[Dataset content Boundary: Start]
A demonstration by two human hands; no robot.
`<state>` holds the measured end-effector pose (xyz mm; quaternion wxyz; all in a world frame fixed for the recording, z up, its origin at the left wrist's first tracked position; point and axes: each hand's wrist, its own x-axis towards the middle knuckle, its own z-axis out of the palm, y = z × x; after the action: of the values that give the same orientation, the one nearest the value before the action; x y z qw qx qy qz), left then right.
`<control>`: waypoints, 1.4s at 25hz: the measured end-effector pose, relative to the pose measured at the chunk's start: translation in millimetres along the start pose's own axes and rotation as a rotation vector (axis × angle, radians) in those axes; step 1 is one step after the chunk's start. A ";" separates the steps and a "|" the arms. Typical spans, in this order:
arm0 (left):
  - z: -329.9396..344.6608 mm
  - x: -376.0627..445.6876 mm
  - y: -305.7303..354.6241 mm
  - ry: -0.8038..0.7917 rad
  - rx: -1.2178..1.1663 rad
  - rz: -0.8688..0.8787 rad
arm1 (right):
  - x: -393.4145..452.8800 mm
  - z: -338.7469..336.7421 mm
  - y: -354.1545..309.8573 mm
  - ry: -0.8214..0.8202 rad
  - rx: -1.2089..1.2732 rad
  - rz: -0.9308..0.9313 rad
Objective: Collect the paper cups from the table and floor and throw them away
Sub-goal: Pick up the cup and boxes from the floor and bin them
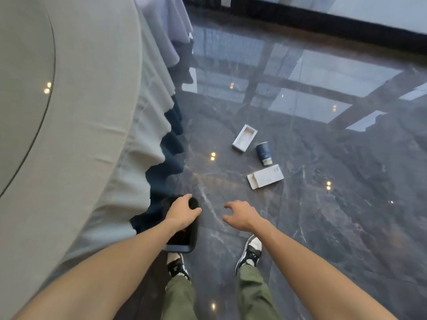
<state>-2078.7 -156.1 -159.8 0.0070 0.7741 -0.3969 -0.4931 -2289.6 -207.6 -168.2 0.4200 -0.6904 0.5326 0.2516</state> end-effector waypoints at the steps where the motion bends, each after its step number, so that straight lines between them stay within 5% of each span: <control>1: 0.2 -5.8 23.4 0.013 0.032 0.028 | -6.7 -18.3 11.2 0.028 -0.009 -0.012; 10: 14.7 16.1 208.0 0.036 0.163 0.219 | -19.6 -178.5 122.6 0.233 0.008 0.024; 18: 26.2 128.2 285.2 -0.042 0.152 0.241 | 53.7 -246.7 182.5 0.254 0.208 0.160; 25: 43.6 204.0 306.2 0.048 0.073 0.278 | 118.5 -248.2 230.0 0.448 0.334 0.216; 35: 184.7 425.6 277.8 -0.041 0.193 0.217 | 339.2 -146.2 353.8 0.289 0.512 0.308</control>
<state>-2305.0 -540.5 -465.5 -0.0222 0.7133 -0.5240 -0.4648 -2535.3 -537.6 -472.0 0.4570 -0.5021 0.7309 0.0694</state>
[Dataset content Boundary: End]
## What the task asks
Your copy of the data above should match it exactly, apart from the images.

## Solution to this problem
A demonstration by two human hands; no robot.
`<state>` holds the measured end-effector pose (xyz mm; quaternion wxyz; all in a world frame fixed for the recording, z up, its origin at the left wrist's first tracked position; point and axes: each hand's wrist, its own x-axis towards the middle knuckle, its own z-axis out of the palm, y = z × x; after the action: of the values that give the same orientation, the one nearest the value before the action; x y z qw qx qy qz), left then right.
`<control>`: waypoints, 1.4s at 25hz: the measured end-effector pose, relative to the pose measured at the chunk's start: translation in millimetres along the start pose's own axes and rotation as a rotation vector (axis × angle, radians) in those axes; step 1 is one step after the chunk's start. A ";" separates the steps and a "|" the arms. Typical spans, in this order:
arm0 (left):
  - z: -329.9396..344.6608 mm
  - x: -376.0627..445.6876 mm
  - y: -305.7303..354.6241 mm
  - ry: -0.8038..0.7917 rad
  - rx: -1.2178..1.1663 rad
  - rz: -0.8688..0.8787 rad
arm1 (right):
  - x: -393.4145..452.8800 mm
  - z: -338.7469..336.7421 mm
  - y: -354.1545..309.8573 mm
  - ry: -0.8214..0.8202 rad
  - rx: -1.2089..1.2732 rad
  - rz: -0.9308..0.9313 rad
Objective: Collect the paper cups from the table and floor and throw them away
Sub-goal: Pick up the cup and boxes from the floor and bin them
<state>-2078.7 -156.1 -159.8 0.0070 0.7741 -0.3969 -0.4931 -2289.6 -207.6 -168.2 0.4200 -0.6904 0.5326 0.2516</state> end-effector waypoints at the steps where the motion bends, each after its step number, so that straight lines between them stay within 5% of each span: <control>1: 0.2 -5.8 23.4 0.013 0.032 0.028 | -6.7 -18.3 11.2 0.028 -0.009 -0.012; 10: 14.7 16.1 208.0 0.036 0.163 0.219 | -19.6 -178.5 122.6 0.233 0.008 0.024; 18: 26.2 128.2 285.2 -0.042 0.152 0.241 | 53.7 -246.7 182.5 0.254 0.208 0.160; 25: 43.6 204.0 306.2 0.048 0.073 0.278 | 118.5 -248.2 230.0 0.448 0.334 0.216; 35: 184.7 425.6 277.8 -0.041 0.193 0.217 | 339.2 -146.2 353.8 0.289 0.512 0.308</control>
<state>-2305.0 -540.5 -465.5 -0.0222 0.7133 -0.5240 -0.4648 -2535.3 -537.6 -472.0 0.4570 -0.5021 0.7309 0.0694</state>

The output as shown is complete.